Be VERY CAREFUL never to disconnect the wires between the motor and the stepper driver while the driver is powered up. The driver will be instantly destroyed.

...R
Stepper Motor Basics
Simple Stepper Code

vcutajar:
The first problem I am finding is to set the appropriate current on the driver. I have wired it up as shown on the above-mentioned tutorial and am using a digital multimeter to measure the current. The maximum I can get from the driver is 1A whilst the stepper is rated for 1.5A.

Tutorial is wrong alas... Many stepper drivers startup at 45 electrical degrees, so that the if
the nominal current is 1A, each winding sees 0.7A. The nominal current is the rms of both coils,
so it might be (1A, 0A), (0.7A, 0.7A), (0.86A, 0.5A), depending on the current microstepping phase.

Measuring the current by breaking the circuit to the windings is fraught with danger, as if the circuit isn't
solid any intermittency can take out the driver completely. Never power up a stepper motor driver without
the windings correctly and solidly in circuit (or completely disconnected).

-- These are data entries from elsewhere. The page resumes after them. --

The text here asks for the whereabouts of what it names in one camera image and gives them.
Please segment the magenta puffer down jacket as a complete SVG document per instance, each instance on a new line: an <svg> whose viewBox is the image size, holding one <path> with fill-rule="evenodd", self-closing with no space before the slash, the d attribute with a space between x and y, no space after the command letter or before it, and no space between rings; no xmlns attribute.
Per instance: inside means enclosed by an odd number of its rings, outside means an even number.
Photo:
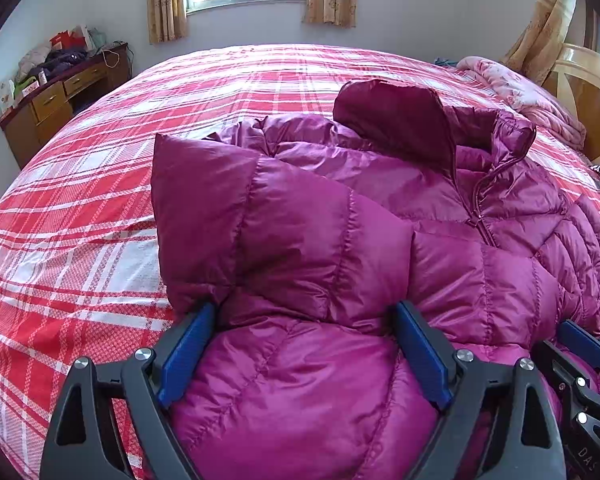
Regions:
<svg viewBox="0 0 600 480"><path fill-rule="evenodd" d="M535 136L368 80L330 117L156 137L166 294L179 315L219 309L170 411L204 478L403 478L437 414L396 343L402 300L486 362L565 320L600 336L600 216L530 159Z"/></svg>

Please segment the red white plaid bedspread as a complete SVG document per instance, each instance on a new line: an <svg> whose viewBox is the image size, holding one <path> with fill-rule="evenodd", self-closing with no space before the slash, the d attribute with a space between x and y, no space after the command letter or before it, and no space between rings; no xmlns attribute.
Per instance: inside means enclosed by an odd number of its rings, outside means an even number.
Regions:
<svg viewBox="0 0 600 480"><path fill-rule="evenodd" d="M171 306L160 271L151 199L156 137L204 140L267 117L330 117L346 84L368 80L527 119L471 70L369 50L232 47L145 70L70 120L32 158L0 200L0 454L21 478L40 474L74 360L128 358L184 316ZM530 159L600 216L584 162L534 126Z"/></svg>

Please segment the pink floral folded quilt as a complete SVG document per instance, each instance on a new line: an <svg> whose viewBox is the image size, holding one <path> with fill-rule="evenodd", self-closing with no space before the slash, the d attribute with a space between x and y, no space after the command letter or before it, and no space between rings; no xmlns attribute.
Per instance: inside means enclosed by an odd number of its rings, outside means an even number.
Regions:
<svg viewBox="0 0 600 480"><path fill-rule="evenodd" d="M481 56L466 56L456 67L475 72L509 107L529 122L547 128L570 148L583 151L585 126L545 89L499 62Z"/></svg>

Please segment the cream wooden headboard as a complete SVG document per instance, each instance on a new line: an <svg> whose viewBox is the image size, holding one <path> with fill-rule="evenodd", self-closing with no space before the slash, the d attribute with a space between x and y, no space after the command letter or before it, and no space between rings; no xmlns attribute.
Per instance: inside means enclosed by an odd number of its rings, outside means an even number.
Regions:
<svg viewBox="0 0 600 480"><path fill-rule="evenodd" d="M600 165L600 54L564 44L543 87L585 126L582 153Z"/></svg>

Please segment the side tan curtain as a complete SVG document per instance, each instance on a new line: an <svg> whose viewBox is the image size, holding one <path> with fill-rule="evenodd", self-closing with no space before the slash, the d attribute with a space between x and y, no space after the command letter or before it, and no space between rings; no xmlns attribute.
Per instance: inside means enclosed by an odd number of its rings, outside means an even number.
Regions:
<svg viewBox="0 0 600 480"><path fill-rule="evenodd" d="M542 86L562 50L576 5L577 0L535 0L529 24L501 63Z"/></svg>

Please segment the wooden desk with drawers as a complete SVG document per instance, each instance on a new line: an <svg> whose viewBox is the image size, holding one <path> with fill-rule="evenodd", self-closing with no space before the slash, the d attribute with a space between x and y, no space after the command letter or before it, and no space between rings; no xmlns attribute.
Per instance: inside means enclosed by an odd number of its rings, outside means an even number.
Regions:
<svg viewBox="0 0 600 480"><path fill-rule="evenodd" d="M117 42L22 98L0 118L18 167L26 166L73 117L131 76L129 45Z"/></svg>

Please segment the clutter pile on desk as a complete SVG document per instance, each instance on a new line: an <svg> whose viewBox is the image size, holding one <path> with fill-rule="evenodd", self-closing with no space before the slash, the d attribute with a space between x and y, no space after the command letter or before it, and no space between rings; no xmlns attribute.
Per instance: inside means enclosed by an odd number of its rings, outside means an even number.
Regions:
<svg viewBox="0 0 600 480"><path fill-rule="evenodd" d="M15 75L0 82L0 110L2 113L14 108L23 98L23 91L33 81L42 86L41 75L46 81L59 76L94 54L105 44L97 41L97 28L78 25L74 29L58 32L50 40L29 50L18 62Z"/></svg>

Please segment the left tan curtain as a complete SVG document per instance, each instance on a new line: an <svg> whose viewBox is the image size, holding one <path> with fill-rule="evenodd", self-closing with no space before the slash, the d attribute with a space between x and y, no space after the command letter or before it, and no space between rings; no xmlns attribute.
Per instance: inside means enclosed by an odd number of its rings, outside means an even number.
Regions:
<svg viewBox="0 0 600 480"><path fill-rule="evenodd" d="M188 36L185 0L147 0L150 44L164 44Z"/></svg>

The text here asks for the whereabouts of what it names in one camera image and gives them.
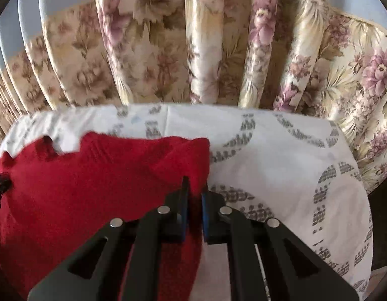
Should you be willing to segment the patterned white blue bedsheet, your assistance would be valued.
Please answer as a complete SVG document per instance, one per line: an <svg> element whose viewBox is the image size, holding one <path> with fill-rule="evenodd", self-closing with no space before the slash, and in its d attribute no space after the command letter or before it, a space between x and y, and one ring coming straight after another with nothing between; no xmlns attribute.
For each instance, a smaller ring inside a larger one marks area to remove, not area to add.
<svg viewBox="0 0 387 301"><path fill-rule="evenodd" d="M260 221L274 216L364 297L372 265L372 218L362 178L339 127L296 114L226 106L135 104L24 116L0 152L17 155L43 136L60 152L88 132L120 138L205 137L209 186Z"/></svg>

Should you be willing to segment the red knitted sweater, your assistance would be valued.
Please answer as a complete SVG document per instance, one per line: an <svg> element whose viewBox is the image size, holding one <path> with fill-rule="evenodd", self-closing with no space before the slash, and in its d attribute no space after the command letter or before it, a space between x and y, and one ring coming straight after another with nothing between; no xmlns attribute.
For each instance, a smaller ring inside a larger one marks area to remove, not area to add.
<svg viewBox="0 0 387 301"><path fill-rule="evenodd" d="M0 209L0 300L25 300L52 269L113 218L140 219L190 183L193 223L181 245L162 249L158 298L187 300L202 253L200 193L209 141L122 139L87 133L77 152L59 154L50 137L3 153L12 181Z"/></svg>

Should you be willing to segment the blue floral curtain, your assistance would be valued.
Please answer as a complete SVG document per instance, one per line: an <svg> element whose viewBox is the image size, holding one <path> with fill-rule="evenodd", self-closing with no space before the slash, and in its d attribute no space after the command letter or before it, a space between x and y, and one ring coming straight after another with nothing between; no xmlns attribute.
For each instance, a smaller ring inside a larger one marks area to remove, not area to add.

Just use the recommended method of setting the voltage on the trimmer output. This works always and
is unambiguous, and can be done before frying the motor windings (ie the motor doesn't need to be in circuit yet), but you do need to know which driver board you have to know the calibration of trimmer output voltage to nominal current output.

Also measuring the resistance of the stepper coils with the digital multimeter I am reading 3.7 ohms when the data sheet specifies 1.5 ohms. Does this mean that the stepper is faulty?

What value do you read shorting the multimeter leads together? Subtract that from your measurement. If its
still 3.7 ohms or so you have the wrong version of the motor and you'll need to set its current differently.

Thank you gentlemen for your replies. Just an update.

I got a refund on the stepper motor as it was out of spec and got myself a new and more powerful (2A/phase) Nema 17 stepper and it is working much better now. I am also experimenting with the AccelStepper library as I think it is a good idea gradually accelerate the stepper to speed.

The only problem that I have at the moment is that the stepper is not powerful enough for my needs. I cannot use a Nema 23 stepper because it does not fit. The only option that I see is to use a geared stepper motor but I still need to do some reading on them as there are so many gear ratios to choose from. I also have to keep in mind that the stepper has to turn faster to get the same RPM from the gearbox.

Vince

vcutajar:
The only problem that I have at the moment is that the stepper is not powerful enough for my needs.

Are you driving the 2 amp motor with an A4988? The A4988 cannot supply 2 amps continuously. 2 amps is also probably too much for a DRV8825 stepper driver. IMHO you need to get a driver that can supply 3 amps or more to give yourself some headroom. It is never good to work electronic components at their limit. The drivers with the TB66xx chips will probably be the cheapest.

Until you have a driver that is providing 2 amps for the motor you cannot know if it has too little torque for your project.